Results 1 to 20 of 20
  1. #1
    gezzel is offline Member
    Join Date
    Sep 2008
    Posts
    16
    Rep Power
    0

    Default Java heap space error

    I'm trying to read in a fairly large csv file (~160 MEGS).
    Java Code:
    import java.util.regex.Pattern;
    import java.util.regex.Matcher;
    import java.io.*;
    
    /**
     * @author Lawrence
     */
    public class RegexFormat {   
        
        public static void main(String args[]) {
        
            String s1 = " & ";         //To " and "
            String s2 = "&";           //To " and "
            String s3 = "Tampa";       //To Boston
            String s4 = "Florida";     //To Massachustts
            String s5 = "Carolinas";   //To New England
            String s6 = "Richmond";    //To Providence
            String s7 = "Southern";    //To Northern
            String s8 = "Energy";      //To Power
            
            String f1 = " and ";
            String f2 = " and ";
            String f3 = "Boston";
            String f4 = "Massachusetts";
            String f5 = "New England";
            String f6 = "Providence";
            String f7 = "Northern";
            String f8 = "Power";
            
            //Array of Replacements
            String[] ListToFind = {s1, s2, s3, s4, s5, s6, s7, s8};
            String[] ListToReplace = {f1, f2, f3, f4, f5, f6, f7, f8};
            
    
            //Patterns 
            Pattern p1 = Pattern.compile(s1, Pattern.CASE_INSENSITIVE);        //To " and "
            Pattern p2 = Pattern.compile(s2, Pattern.CASE_INSENSITIVE);          //To " and "
            Pattern p3 = Pattern.compile(s3, Pattern.CASE_INSENSITIVE);      //To Boston
            Pattern p4 = Pattern.compile(s4, Pattern.CASE_INSENSITIVE);    //To Massachustts
            Pattern p5 = Pattern.compile(s5, Pattern.CASE_INSENSITIVE);  //To New England
            Pattern p6 = Pattern.compile(s6, Pattern.CASE_INSENSITIVE);   //To Providence
            Pattern p7 = Pattern.compile(s7, Pattern.CASE_INSENSITIVE);   //To Northern
            Pattern p8 = Pattern.compile(s8, Pattern.CASE_INSENSITIVE);     //To Power
        
        Pattern[] toFindArray = {p1, p2, p3, p4, p5, p6, p7, p8};
        String testInput = "I am going to tampa, florida which is near Carolinas & Richmond.
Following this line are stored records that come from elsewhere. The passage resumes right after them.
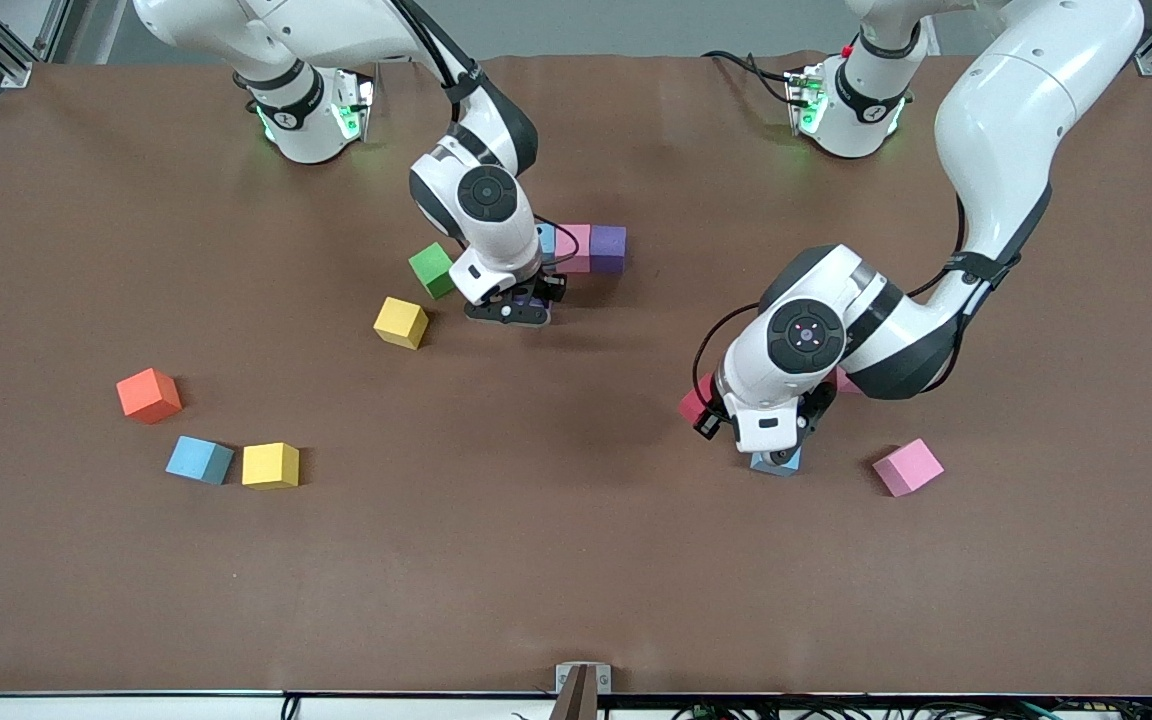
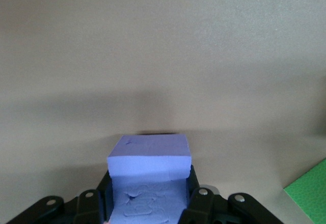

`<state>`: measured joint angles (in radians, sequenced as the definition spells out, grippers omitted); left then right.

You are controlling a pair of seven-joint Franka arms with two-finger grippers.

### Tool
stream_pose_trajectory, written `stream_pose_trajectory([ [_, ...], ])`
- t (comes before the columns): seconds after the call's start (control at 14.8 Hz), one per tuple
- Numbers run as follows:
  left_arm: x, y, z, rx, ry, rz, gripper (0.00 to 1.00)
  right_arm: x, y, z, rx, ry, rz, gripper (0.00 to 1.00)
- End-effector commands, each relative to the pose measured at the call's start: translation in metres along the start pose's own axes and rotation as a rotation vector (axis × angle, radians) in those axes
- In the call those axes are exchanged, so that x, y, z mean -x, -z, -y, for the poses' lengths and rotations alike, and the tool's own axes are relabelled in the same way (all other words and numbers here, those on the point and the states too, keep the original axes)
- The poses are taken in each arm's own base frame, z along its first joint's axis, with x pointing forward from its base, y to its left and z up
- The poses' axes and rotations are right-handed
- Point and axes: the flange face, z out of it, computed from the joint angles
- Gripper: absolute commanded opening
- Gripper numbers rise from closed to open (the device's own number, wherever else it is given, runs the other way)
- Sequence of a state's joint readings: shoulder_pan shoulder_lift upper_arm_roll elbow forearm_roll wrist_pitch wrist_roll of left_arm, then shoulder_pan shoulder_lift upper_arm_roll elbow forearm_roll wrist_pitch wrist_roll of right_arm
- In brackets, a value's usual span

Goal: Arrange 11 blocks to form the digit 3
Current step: 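Lower the purple cube below the blue cube with the right gripper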

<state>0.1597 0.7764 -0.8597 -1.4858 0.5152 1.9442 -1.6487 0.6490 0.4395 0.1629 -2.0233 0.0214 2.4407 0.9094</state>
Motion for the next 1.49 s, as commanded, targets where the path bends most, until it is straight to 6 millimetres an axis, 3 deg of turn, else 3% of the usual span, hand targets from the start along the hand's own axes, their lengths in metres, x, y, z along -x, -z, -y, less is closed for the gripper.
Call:
stream_pose_trajectory([
  [0.0, -0.003, 0.016, 0.003, -0.013, 0.001, -0.006, 0.47, 0.009, 0.003, -0.004, -0.006, -0.029, -0.003, 0.40],
  [1.42, -0.004, 0.032, 0.001, 0.012, 0.019, -0.016, 0.47, 0.028, -0.023, 0.007, 0.025, 0.059, -0.024, 0.40],
])
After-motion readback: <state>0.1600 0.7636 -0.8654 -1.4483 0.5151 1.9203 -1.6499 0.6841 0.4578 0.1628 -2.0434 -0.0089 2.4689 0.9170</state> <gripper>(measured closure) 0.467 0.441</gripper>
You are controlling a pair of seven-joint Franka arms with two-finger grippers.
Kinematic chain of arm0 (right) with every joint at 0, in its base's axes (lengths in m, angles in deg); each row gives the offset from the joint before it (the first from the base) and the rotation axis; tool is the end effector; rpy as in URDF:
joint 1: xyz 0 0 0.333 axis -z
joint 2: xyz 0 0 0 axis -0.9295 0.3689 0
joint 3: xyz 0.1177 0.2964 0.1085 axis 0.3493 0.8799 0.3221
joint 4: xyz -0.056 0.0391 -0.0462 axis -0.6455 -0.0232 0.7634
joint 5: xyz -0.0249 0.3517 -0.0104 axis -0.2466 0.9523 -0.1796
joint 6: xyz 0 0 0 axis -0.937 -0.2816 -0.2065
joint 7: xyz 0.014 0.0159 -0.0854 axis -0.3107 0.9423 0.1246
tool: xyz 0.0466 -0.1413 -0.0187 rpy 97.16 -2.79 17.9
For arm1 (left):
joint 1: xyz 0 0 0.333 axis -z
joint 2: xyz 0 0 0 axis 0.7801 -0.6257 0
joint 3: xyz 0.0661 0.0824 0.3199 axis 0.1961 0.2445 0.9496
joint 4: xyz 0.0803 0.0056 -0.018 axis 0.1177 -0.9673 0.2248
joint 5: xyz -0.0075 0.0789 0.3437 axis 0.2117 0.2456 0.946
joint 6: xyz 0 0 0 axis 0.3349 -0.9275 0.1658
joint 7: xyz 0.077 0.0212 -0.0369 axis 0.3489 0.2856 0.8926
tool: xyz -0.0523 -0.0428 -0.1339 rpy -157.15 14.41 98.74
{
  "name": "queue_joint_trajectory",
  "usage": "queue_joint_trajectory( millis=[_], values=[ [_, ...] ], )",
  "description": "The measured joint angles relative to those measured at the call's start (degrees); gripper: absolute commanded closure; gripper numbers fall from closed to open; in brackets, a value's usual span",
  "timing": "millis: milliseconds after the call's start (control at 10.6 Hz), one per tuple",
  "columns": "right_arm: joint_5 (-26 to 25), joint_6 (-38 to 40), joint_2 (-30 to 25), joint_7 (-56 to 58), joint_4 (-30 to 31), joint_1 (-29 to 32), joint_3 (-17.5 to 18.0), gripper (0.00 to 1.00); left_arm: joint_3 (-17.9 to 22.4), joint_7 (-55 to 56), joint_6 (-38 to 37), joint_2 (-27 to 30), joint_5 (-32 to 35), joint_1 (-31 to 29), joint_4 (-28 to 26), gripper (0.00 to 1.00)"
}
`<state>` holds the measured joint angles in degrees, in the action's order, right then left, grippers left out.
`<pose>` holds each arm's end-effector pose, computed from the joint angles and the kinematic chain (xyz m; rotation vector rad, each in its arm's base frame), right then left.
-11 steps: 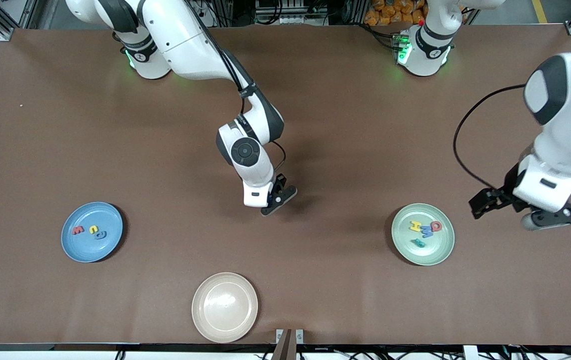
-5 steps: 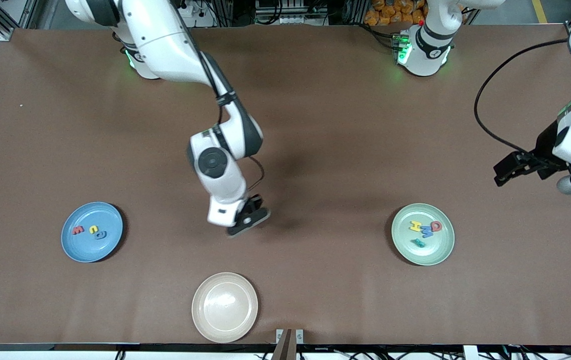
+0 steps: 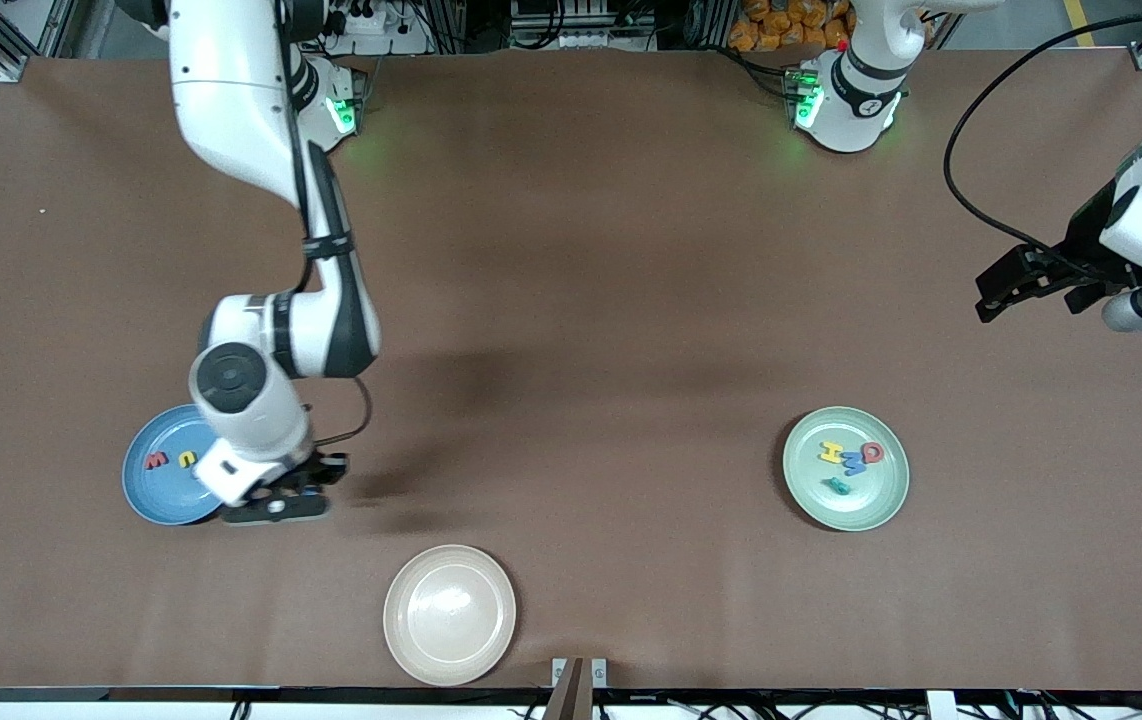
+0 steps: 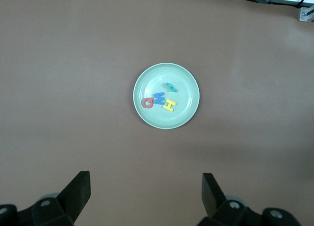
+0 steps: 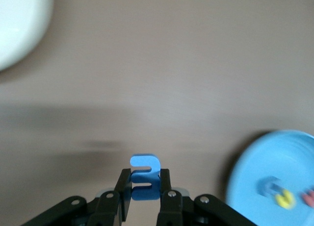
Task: Sort upper and lower case letters into plates
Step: 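Carry the blue m to the blue plate while the left arm retracts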
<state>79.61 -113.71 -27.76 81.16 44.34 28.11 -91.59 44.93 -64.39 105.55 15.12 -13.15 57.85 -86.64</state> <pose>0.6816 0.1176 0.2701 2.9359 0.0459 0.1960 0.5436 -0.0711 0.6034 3.1119 0.1697 0.1626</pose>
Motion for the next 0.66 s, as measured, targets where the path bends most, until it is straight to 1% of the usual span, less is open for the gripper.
queue_joint_trajectory(
  millis=[188, 282, 376, 470, 658],
  values=[
    [0.00, -0.95, 0.35, -0.06, 1.79, 6.66, -0.18, 1.00, -3.55, -1.03, -0.98, 0.53, 0.00, -3.70, -0.03, 0.00],
    [0.00, -1.28, 0.51, 0.17, 2.00, 9.89, -0.08, 1.00, -4.17, -1.29, -1.64, 0.87, 0.00, -4.47, -0.04, 0.00],
    [0.00, -1.28, 0.54, 0.33, 2.18, 11.82, 0.04, 0.53, -4.65, -1.55, -2.46, 1.29, 0.00, -5.08, -0.04, 0.00],
    [0.00, -1.24, 0.57, 0.24, 2.56, 12.50, 0.12, 0.01, -5.45, -2.61, -3.34, 1.83, 0.00, -5.82, -0.04, 0.00],
    [0.02, -0.99, 0.64, -0.01, 3.40, 12.50, 0.25, 0.00, -6.66, -4.69, -5.12, 2.79, 0.00, -6.57, -0.07, 0.00]
  ],
)
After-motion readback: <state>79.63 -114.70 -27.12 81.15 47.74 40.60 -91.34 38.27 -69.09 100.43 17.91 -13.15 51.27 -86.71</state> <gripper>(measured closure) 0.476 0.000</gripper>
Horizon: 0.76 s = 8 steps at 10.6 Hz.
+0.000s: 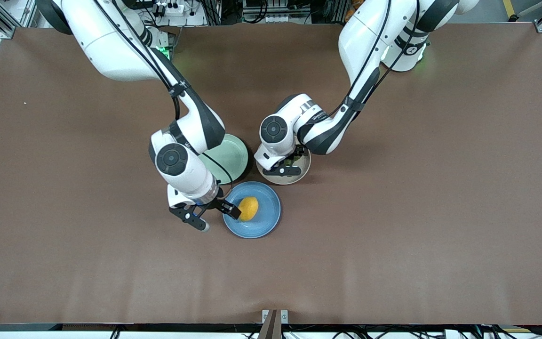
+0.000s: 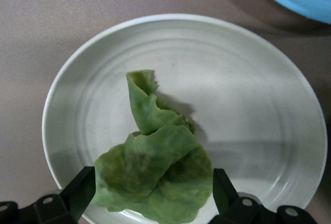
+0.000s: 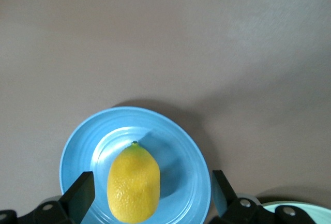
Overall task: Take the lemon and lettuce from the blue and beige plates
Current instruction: 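Lower onto the lettuce with the left gripper while the right gripper grasps the lemon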
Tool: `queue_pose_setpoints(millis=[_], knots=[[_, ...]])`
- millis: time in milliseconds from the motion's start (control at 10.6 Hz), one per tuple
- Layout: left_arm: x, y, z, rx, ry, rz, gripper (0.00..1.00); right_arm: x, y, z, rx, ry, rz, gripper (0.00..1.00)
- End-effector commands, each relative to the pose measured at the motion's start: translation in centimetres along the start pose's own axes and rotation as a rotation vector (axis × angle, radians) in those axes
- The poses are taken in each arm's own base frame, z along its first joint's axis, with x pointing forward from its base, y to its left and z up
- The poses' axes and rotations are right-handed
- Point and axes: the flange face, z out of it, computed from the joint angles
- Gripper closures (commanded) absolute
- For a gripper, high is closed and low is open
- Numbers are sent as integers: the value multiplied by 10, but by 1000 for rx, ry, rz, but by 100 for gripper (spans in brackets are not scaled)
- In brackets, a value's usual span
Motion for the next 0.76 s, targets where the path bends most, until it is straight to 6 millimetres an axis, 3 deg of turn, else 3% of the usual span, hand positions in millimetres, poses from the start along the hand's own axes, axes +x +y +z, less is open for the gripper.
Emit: queue_pose_setpoints(millis=[0,661], knots=[[-1,4,4,5,10,-11,0,-8,-8,13,-10,15,21,0],[-6,9,10,9,3,-8,0,-43,-31,55,10,34,57,0]])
Paul&I will be going to the Southern part to research Energy";
        
        //Init first matcher
        //Matcher toMatch = toFindArray[0].matcher(testInput);
        String strInput = "x";
        try{
            byte[] FileInput = ReadFile(args[0]);
            // make a backup copy			
            WriteFile(args[0]+".backup.copy",FileInput);
            strInput = new String(FileInput);
                //loop to clean data
            for (int i = 0; i < 8; i++) {
                Matcher toMatch;
                toMatch = toFindArray[i].matcher(strInput);
                strInput = toMatch.replaceAll(ListToReplace[i]);
            }
            WriteFile(args[0],strInput.getBytes());
        }
        catch(Exception e){			
            System.out.println(e.getMessage());		
        }
        
        
            Console console = System.console();
            System.out.println(strInput);    //System.out.println("The element at [0][2] is " + replaceArray[4][1]);
        }
        
        
        //To Read a File into a Byte Array
        static public final byte[] ReadFile(String strFile) throws IOException {
            int nSize = 32768;
            // open the input file stream
            BufferedInputStream inStream = new BufferedInputStream(new FileInputStream(strFile), nSize);
            byte[] pBuffer = new byte[nSize];
            int nPos = 0;
            // read bytes into a buffer
            nPos += inStream.read(pBuffer, nPos, nSize - nPos);
            // while the buffer is filled, double the buffer size and read more
            while (nPos == nSize) {
                byte[] pTemp = pBuffer;
                nSize *= 2;
                pBuffer = new byte[nSize];
                System.arraycopy(pTemp, 0, pBuffer, 0, nPos);
                nPos += inStream.read(pBuffer, nPos, nSize - nPos);
            }
            // close the input stream
            inStream.close();
            if (nPos == 0) {
                return "".getBytes();
            }
            // return data read into the buffer as a byte array
            byte[] pData = new byte[nPos];
            System.arraycopy(pBuffer, 0, pData, 0, nPos);
            return pData;
        }
    
        //To Write to File
        static public final void WriteFile(String strFile, byte[] pData) throws IOException {
            BufferedOutputStream outStream = new BufferedOutputStream(new FileOutputStream(strFile), 32768);
            if (pData.length > 0) {
                outStream.write(pData, 0, pData.length);
            }
            outStream.close();
        }
            
                
    }

    This is the error i get when i try to run 'java RegexFormat myfile.csv'
    Exception in thread "main" java.lang.OutOfMemoryError: Java heap space
    at RegexFormat.ReadFile(regexformat.java:105)
    at RegexFormat.main(regexformat.java:70)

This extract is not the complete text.